Covered here. Application to demolish a bungalow and replace it with four three-storey blocks of flats (12 flats in total). Residents have submitted nearly 20 objections to this. There has been more than one objection from council officers too, regarding the tree replacement and the parking provision. If you’re patient enough to click through all the documents, these can be found here. The application remains in the system.

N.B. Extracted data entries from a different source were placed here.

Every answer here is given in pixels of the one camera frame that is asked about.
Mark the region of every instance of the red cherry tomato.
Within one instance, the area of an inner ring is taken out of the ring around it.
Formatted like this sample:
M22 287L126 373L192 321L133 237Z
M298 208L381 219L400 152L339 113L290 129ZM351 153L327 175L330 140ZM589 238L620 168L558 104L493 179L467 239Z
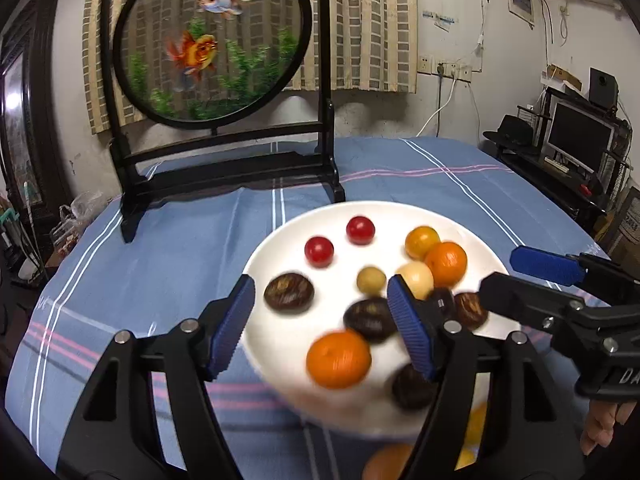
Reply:
M334 259L334 245L323 236L314 236L305 244L305 256L312 266L326 267Z
M367 245L376 235L376 227L366 216L354 216L347 224L347 236L352 244Z

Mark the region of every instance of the computer monitor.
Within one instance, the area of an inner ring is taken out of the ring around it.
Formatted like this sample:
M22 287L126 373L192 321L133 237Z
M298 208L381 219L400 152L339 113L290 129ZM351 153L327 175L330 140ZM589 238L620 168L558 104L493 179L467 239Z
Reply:
M598 173L602 155L611 146L613 126L588 113L558 102L545 142L572 163Z

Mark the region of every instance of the round decorative screen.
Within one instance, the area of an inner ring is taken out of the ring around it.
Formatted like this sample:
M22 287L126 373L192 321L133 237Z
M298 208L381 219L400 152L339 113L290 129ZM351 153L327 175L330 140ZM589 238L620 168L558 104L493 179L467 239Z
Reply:
M310 33L309 0L127 0L113 65L126 97L151 119L216 127L280 92Z

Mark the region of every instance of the round black frame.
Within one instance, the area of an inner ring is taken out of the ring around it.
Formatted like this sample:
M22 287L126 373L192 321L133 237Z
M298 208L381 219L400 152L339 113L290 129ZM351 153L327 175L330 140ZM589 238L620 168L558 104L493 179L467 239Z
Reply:
M134 105L138 110L145 114L149 119L152 119L157 123L166 124L167 126L179 128L181 130L205 130L208 128L215 129L219 126L225 126L226 124L235 123L236 121L244 119L254 112L257 112L265 104L276 97L276 95L279 94L291 80L291 78L294 76L294 74L302 64L302 61L306 54L306 49L309 45L309 41L311 40L311 30L313 27L313 10L311 7L311 0L298 0L298 5L300 6L301 11L301 27L300 38L298 39L298 47L287 69L267 93L255 100L253 103L248 104L244 108L240 108L239 110L236 110L235 112L222 117L208 120L177 120L158 114L155 110L153 110L153 108L151 108L143 100L138 98L129 84L129 78L127 78L126 72L124 70L120 52L122 50L122 36L124 32L124 26L135 3L136 0L127 0L122 7L122 10L120 11L118 21L116 22L111 46L111 63L113 64L113 71L115 72L116 79L118 80L118 84L120 85L120 89L132 105Z

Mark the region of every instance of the dark wooden door frame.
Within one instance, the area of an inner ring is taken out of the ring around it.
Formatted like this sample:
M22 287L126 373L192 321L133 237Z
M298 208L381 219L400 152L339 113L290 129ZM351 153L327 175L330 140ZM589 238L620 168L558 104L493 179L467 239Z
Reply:
M0 50L0 113L4 116L4 78L22 55L22 102L27 144L42 203L32 205L38 242L50 244L49 230L60 221L60 206L72 195L66 180L53 113L51 51L58 0L31 0L12 22L2 38ZM7 194L26 219L22 187L10 164L4 120L0 120L2 173Z

Land adjacent to 4 Strangeways Road

Originally covered here. Proposal to build a two-storey, 4-bedroomed house in a triangular area of land on the south side of 4 Strangeways Road. This one has been knocking around for over 18 months, and received permission in 2016 but has since been revised. There does not appear to have been any public response on either occasion. The full documentation available to the councillors on the committee can be seen here. Officers are recommending approval, saying: “The principle of development has been established through previous consents on the site. The current proposal would be larger than the consented schemes, however I am satisfied that it would not harm the residential amenity of neighbouring properties, important trees or the character of the area. For these reasons, the recommendation is for approval subject to conditions.” More here.

45 Cavendish Avenue

Originally covered here but revised twice. Plan to divide a property’s garden in two, and build a sunken modern-style house in the furthest half, away from the owner’s house but closer to a neighbour’s house. Nearly 50 public objections to this one, which if it went ahead could set a trend in part of a road so far immune to garden grabbing developments. Curiously, there have also been 10 comments in support of the plan, which is almost unheard of; these have come from seemingly random addresses across the city – draw your own conclusions. Some detailed objections have been received, including from the council’s Highways team about the provision of a ‘car turntable’, the only way to get a vehicle out in the other direction to the way it arrived. The applicant’s solution was simply to get rid of this. Now council drainage engineers have objected, alongside a detailed neighbour-commissioned engineering report, which – like all the documents and plans – can be seen here. Comments on the latest plans can be submitted until next Thursday, 11th January 2018 – note that if you have already done so for earlier iterations, it is helpful to do so again. The hedge dividing the property from its neighbour at 47 Cavendish Avenue is to be removed, including the holly tree and also, next to the road, the mountain ash with a rose threading through it. After looking at the plans above, you can comment online here or email the case officer, Michael Hammond, at michael.hammond@cambridge.gov.uk.

One Reply to “Updates to current local development applications”

  1. Seeing the rash of demolish applications in a list like this makes me (almost) despair. What reinforces that despair, and just about removes all hope, are the Planning Officer’s comments on 130 QEW (replace a normal family house with yet more lucrative child-proof units) which indicate that proposals of this sort are inherently acceptable. Desirable, even?